El mismo Metheny, en una de las mejores autodefiniciones que he escuchado jamás por parte de un músico, explicó que el disco quería ser una especie de "canción protesta contra la banalidad cultural que nos rodea", contra el consumo de radiofórmula que escupe pequeñas y efímeras dosis de presunta música. Metheny, hombre de pocas palabras, regaló una respuesta musical grandilocuente, con una pieza sin fin que engulle influencias y muestra todas las texturas y posibilidades orquestales que una formación de jazz puede ofrecer. Así, con el piano del histórico Lyle Mayss; el bajo contundente de Steve Rodby; la trompeta de Cuong Vu (que latinizaba fragmentos o nos transportaba a la transgresión de Miles Davis en otros), y la batería del inmenso mexicano Antonio Sánchez (el más aplaudido de la noche, después del maestro, claro) envolvieron a Metheny en su viaje.
Metheny sabe combinar una composición magistral, milimetrada hasta el más mínimo detalle con aquellas improvisaciones que hacen del jazz un terreno único y pantanoso.

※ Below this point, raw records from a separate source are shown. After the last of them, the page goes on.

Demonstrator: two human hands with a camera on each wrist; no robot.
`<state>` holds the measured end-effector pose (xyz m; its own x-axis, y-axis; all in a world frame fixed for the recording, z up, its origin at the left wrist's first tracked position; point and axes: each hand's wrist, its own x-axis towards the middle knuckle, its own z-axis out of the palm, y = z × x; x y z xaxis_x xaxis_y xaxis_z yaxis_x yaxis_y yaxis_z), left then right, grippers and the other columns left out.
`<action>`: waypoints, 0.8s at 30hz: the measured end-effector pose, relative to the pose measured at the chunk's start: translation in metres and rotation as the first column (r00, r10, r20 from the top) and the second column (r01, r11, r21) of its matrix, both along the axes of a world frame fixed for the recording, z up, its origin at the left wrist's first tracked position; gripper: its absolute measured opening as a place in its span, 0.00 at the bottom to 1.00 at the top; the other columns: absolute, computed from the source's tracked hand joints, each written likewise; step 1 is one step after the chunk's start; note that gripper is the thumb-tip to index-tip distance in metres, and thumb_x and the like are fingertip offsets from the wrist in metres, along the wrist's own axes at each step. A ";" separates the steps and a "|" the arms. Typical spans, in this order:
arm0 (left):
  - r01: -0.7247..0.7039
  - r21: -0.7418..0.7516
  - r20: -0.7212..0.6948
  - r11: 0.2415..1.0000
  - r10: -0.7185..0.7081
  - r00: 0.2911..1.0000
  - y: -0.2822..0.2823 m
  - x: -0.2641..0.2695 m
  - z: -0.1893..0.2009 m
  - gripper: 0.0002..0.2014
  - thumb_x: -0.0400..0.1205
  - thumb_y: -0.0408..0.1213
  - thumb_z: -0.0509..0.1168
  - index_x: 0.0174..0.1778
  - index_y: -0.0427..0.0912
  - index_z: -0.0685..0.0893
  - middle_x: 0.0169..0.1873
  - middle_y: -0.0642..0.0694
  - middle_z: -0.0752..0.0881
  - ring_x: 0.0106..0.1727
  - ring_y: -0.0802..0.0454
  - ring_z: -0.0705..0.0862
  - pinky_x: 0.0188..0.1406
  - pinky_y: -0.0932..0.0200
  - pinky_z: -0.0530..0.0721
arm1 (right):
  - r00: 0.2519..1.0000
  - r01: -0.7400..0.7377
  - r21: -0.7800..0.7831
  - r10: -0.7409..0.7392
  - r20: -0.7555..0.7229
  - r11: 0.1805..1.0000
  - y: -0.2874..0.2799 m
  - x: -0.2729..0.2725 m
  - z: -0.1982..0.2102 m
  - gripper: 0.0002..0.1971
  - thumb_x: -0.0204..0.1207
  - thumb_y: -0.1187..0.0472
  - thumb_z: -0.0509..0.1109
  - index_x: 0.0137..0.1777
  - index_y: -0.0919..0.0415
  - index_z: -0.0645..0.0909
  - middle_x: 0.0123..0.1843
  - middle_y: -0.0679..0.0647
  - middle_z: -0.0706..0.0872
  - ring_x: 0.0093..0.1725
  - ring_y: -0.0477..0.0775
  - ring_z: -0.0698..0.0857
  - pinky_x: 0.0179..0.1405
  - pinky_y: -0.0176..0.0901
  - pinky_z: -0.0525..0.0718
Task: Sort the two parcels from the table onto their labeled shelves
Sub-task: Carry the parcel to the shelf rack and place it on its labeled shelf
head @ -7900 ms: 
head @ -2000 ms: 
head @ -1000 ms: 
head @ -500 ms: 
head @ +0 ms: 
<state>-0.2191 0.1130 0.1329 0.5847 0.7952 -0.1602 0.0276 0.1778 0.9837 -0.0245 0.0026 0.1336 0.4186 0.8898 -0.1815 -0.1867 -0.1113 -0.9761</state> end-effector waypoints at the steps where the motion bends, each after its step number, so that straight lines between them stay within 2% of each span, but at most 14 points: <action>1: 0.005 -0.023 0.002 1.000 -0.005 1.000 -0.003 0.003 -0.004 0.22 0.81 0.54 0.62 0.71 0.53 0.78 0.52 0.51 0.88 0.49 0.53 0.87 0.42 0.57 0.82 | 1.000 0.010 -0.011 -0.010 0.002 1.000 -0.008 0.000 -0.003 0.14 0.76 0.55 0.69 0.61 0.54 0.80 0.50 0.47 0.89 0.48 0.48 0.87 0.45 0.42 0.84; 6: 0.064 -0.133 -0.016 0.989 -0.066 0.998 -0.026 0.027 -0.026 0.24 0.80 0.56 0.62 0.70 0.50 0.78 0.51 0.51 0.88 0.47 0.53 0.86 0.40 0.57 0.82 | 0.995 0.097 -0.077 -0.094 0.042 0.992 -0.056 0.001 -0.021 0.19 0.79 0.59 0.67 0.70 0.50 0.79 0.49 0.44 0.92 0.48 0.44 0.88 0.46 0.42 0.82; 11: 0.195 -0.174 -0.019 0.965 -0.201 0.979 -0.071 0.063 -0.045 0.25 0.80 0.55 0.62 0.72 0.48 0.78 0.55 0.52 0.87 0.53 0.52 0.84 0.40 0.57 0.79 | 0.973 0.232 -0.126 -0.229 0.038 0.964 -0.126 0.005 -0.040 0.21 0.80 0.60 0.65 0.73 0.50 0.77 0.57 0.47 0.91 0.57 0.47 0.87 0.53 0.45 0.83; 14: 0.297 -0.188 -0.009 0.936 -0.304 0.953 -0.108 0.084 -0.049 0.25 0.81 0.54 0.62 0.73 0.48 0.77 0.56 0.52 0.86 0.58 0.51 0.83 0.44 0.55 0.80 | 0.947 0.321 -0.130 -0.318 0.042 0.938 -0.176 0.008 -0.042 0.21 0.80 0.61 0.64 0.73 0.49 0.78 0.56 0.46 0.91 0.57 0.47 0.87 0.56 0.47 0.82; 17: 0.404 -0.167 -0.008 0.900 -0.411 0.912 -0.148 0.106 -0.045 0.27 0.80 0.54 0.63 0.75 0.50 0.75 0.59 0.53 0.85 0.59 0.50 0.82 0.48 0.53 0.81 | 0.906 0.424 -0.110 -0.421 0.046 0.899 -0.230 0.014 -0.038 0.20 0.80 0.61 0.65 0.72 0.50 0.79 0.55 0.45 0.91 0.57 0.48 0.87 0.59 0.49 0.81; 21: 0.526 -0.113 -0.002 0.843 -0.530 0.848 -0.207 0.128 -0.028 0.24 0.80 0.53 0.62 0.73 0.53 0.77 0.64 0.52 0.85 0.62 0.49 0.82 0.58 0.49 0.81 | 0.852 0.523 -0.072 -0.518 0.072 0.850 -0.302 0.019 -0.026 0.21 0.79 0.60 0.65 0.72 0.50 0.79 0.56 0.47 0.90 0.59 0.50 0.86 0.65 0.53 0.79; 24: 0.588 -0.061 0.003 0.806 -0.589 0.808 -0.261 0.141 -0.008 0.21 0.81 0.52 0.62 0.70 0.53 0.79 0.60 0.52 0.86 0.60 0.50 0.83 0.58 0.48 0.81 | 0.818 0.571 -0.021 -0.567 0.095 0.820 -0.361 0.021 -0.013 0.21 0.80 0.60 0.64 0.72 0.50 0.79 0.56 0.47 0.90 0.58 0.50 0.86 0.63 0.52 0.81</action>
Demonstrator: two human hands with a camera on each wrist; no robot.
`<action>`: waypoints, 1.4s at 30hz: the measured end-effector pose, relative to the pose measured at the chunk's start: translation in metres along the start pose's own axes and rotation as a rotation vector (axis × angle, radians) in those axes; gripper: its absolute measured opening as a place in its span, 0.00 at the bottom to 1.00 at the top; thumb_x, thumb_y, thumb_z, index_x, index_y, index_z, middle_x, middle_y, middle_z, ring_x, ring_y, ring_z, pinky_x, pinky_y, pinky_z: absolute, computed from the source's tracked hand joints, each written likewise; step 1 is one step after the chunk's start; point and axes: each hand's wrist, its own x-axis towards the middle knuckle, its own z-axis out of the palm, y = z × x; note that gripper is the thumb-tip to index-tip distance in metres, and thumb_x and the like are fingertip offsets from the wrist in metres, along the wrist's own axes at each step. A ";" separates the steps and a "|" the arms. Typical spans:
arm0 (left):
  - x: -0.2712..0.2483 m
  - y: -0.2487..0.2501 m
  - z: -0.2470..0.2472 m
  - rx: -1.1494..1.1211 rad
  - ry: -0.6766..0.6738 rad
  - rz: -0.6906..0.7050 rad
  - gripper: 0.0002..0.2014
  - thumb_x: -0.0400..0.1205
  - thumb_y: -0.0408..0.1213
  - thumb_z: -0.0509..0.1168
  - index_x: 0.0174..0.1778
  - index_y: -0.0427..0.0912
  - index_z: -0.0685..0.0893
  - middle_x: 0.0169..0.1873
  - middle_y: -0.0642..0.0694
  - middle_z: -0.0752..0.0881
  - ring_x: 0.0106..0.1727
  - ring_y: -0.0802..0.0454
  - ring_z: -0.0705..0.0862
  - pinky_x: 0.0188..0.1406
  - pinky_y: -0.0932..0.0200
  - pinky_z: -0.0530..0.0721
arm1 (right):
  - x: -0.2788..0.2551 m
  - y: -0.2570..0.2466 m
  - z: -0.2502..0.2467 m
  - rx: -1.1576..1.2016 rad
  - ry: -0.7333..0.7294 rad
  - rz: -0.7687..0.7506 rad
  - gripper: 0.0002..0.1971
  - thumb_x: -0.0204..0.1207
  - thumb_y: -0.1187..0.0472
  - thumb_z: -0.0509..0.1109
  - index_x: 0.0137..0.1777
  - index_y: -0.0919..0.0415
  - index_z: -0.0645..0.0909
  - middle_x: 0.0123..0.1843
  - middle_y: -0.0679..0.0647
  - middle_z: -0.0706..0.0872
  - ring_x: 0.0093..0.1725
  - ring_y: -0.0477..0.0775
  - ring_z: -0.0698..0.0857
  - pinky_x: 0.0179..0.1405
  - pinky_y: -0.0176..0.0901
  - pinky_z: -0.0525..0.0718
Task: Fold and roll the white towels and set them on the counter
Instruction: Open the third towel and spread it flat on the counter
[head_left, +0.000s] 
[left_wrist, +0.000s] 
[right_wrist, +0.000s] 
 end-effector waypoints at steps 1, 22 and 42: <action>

Ese show de Barcelona fue el penúltimo en Europa (a los pocos días actuó en la localidad francesa de Vienne) de un Metheny que, con 50 años y 30 ya de carrera, demostró que no es ninguna casualidad que músicos como Herbie Hancock, Milton Nascimento o el duque blanco, David Bowie, lo hayan reclamado a su lado, o que acumule 16 premios Grammy en la repisa de su chimenea (el último, precisamente, por
The way up, como mejor álbum de jazz contemporáneo).
Arte, en definitiva, que llega a lo más hondo del alma.